Discussion in 'Nature' started by gracer, Aug 11, 2016.

  1. gracer

    gracer Explorer

    As a parent, it is my aim to always include some sort of education or learning opportunity with every activity that I make with my child. Whenever we go camping or hiking, I couldn't help but put on a little lecture here and there with my 6-year-old son, especially when he asks about the things he sees along the way. He is a very curious child so I also support his curiosity by explaining about the things I know.

    There are also moments when we explore and learn more about nature together. I find camping as an opportunity for learning not only for my child but for us adults as well.

    Do you also feel that camping is a good way of learning more about nature and its many aspects? What have you discovered or learned so far from your camping trips? I'd love to hear your stories. :)
     
    missyify likes this.
  2. missyify

    missyify Survivalist

    To me there's so much to learn about life from nature than anywhere else. One of my favorite quotes is, "Nature does not hurry, yet everything is accomplished."

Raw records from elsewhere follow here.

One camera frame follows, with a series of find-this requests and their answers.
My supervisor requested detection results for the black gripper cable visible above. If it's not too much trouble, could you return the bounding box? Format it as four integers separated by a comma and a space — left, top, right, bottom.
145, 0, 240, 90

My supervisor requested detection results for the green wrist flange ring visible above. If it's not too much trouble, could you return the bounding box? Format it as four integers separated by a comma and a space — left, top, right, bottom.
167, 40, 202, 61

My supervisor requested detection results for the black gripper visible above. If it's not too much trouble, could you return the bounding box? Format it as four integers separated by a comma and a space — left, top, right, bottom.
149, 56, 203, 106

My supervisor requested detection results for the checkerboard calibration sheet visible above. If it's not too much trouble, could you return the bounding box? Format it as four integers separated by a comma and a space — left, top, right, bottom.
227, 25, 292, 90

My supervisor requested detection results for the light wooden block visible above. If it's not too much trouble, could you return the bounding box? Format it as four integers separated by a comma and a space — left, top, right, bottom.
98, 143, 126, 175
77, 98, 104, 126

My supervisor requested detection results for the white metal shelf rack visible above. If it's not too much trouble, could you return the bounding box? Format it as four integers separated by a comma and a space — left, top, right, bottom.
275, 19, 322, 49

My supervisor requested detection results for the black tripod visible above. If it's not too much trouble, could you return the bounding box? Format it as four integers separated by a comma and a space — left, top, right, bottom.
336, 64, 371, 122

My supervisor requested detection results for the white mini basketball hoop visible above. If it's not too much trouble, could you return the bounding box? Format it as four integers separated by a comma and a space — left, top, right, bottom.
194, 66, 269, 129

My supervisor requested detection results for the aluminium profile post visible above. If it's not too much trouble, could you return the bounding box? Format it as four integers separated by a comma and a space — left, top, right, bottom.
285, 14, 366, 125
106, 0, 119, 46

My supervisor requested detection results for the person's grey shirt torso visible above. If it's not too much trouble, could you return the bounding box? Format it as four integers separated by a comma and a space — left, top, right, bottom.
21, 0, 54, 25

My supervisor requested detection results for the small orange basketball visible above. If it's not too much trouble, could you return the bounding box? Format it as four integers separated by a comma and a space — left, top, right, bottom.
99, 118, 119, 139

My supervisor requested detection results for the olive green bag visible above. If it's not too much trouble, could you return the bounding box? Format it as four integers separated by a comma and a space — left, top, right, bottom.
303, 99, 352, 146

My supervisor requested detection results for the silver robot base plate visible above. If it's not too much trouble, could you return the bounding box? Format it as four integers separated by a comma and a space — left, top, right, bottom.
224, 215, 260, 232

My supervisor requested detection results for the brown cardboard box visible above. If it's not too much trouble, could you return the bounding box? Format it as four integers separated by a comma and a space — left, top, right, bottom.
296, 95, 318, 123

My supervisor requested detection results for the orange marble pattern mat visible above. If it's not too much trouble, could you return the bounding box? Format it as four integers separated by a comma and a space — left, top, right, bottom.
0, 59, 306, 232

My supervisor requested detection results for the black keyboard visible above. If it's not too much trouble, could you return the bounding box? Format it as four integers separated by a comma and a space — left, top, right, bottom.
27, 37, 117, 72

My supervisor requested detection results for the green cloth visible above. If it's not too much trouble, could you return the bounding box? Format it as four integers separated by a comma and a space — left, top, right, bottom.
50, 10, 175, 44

    As a former couch potato, I've learned many valuable lessons from being out in nature and I'm excited to share them with my kids. Not only has my entire demeanor and outlook on life changed, but my health has greatly improved.

    Some of the subjects we've been talking about lately:
    • Why we want to avoid the use of balloons, plastic bags, and generating too much trash. This is something I've been working on myself as my husband is a little resistant to go all the way.
    • Which led to why even the much hated mosquito and other nuances in the animal world are still important and have their role in the environment. My daughter doesn't like things that bite, so that was also part of the discussion. Which also led to the discussions of "who was here first?" and "who's home are we in?" when we are out camping. We try not to bother animals and insects as much as possible unless they're an immediate threat.
    • Why taking caterpillars, snakes, and other creatures from their natural environment may seem like a good idea for having a pet, but why that's unkind... The difference with domesticated animals.
    • "Take nothing but pictures, leave nothing but footprints" which also includes don't pull up plants or twigs off of trees that you don't need for a purpose. Especially if you can find it just laying around.
    • I try to teach more of the Native American values of only use and take what you need and use as much of whatever you deemed necessary to take as possible... We're trying to work that into everyday life. Sometimes it's appalling how wasteful we can be. We also discuss this around food since we like to go fishing. We compost food scraps at home, too.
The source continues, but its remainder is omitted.